- WHAT IS EXPECTED -
What is the number of lines below that contain the word "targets"? Give only that number.

Records from a data collection:
◇ ◇ ◇ ◇

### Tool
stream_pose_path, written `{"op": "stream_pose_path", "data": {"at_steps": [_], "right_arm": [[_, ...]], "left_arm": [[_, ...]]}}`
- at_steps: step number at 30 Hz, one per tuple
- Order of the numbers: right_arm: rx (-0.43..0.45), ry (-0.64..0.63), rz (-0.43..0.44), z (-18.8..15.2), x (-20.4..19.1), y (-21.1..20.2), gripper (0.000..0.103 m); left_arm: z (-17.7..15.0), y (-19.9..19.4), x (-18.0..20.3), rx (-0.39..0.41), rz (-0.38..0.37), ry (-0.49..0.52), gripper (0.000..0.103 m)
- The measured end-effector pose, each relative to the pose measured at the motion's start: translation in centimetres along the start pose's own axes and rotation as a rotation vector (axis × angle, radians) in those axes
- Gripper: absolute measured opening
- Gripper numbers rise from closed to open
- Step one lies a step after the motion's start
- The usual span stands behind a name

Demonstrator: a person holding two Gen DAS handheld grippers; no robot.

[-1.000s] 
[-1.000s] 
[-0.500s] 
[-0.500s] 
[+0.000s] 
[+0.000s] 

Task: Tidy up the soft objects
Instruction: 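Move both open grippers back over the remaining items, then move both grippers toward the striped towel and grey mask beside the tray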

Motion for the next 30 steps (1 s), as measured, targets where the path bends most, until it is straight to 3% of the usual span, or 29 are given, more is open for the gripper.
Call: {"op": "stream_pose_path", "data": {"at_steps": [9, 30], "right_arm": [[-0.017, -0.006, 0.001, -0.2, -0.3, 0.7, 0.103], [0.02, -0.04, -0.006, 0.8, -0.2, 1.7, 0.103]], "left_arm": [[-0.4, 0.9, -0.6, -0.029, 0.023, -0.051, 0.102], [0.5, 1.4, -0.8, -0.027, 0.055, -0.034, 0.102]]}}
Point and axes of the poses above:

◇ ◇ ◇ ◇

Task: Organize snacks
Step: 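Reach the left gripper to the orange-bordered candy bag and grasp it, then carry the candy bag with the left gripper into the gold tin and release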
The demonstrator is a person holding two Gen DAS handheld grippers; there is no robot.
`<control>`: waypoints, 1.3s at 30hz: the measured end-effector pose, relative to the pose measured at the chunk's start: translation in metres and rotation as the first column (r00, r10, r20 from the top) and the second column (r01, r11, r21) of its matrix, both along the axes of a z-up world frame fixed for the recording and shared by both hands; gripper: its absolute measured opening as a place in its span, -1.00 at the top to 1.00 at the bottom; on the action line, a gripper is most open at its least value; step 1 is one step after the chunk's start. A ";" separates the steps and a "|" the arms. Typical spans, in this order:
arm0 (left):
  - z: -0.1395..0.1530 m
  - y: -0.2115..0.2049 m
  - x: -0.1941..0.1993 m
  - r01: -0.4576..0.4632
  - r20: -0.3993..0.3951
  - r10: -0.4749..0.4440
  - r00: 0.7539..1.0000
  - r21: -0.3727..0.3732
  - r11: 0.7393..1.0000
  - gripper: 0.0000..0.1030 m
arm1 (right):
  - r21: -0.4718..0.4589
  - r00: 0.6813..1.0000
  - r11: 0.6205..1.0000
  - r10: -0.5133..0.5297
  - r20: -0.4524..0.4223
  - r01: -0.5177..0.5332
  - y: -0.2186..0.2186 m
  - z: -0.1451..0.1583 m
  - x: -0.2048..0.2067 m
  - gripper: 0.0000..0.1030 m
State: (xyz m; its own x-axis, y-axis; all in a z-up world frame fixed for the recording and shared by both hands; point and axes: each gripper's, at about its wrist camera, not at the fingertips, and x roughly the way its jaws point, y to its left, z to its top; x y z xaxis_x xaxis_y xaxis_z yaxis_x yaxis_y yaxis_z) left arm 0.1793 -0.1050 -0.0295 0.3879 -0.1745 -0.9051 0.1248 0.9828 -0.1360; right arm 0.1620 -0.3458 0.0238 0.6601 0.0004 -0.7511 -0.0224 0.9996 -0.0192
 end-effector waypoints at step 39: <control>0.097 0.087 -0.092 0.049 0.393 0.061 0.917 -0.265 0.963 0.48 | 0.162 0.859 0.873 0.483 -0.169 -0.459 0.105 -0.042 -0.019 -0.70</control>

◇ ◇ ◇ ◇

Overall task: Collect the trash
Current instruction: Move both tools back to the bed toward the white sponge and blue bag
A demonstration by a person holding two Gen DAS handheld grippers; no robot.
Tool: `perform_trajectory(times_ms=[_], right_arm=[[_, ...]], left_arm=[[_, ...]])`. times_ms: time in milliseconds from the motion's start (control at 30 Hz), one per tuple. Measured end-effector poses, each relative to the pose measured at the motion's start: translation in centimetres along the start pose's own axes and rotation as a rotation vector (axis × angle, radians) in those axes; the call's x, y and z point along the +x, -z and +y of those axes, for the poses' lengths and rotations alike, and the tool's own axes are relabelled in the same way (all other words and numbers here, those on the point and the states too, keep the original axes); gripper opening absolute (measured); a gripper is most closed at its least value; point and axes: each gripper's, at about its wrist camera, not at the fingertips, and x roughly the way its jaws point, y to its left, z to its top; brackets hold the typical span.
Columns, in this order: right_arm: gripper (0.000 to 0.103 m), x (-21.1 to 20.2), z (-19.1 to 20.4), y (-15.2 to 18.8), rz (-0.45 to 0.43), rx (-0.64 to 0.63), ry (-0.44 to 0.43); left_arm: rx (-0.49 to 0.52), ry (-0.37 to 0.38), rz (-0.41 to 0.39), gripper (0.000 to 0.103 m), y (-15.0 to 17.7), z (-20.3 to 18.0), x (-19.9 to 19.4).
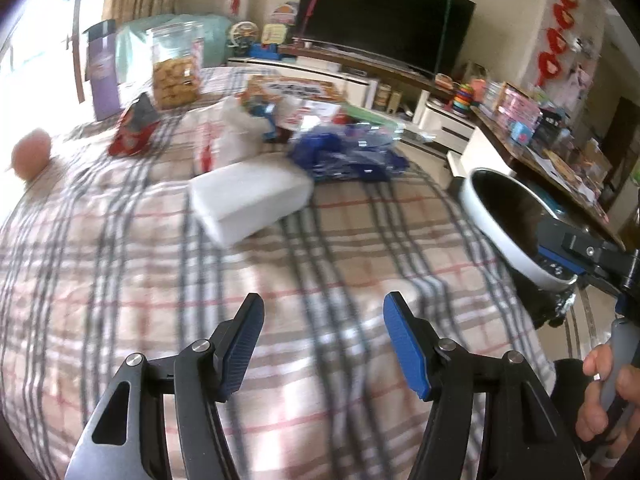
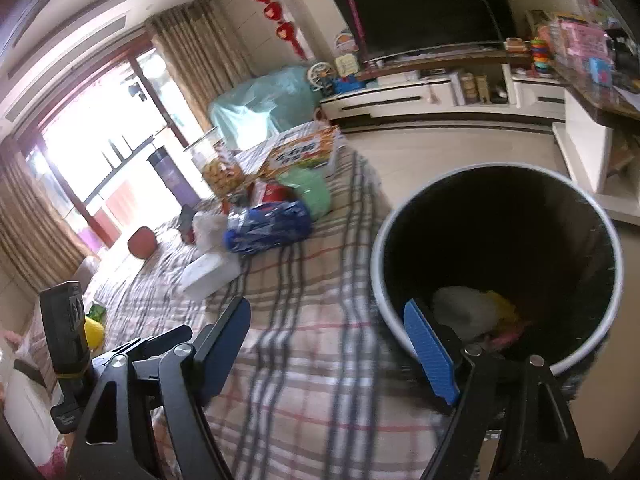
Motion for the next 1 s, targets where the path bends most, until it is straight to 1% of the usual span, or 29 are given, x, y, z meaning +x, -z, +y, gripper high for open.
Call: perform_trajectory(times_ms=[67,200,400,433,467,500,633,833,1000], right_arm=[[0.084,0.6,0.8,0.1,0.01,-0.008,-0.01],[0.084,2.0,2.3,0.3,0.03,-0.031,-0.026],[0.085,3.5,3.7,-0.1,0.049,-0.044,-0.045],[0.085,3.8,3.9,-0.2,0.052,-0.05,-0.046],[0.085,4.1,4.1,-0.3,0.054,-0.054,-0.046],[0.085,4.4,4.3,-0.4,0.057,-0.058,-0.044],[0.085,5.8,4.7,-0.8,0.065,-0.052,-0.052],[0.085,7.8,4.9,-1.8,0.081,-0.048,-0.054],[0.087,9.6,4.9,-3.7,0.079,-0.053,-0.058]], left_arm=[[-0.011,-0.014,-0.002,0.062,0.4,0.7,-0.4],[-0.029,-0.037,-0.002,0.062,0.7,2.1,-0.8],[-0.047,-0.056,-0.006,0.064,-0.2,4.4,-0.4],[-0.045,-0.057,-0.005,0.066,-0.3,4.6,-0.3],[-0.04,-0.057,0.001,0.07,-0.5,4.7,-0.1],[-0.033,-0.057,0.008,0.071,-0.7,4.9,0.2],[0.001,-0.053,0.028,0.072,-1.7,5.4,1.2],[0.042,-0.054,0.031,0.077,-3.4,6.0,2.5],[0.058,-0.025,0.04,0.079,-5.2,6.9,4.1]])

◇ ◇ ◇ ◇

- ANSWER TO THIS TASK -
2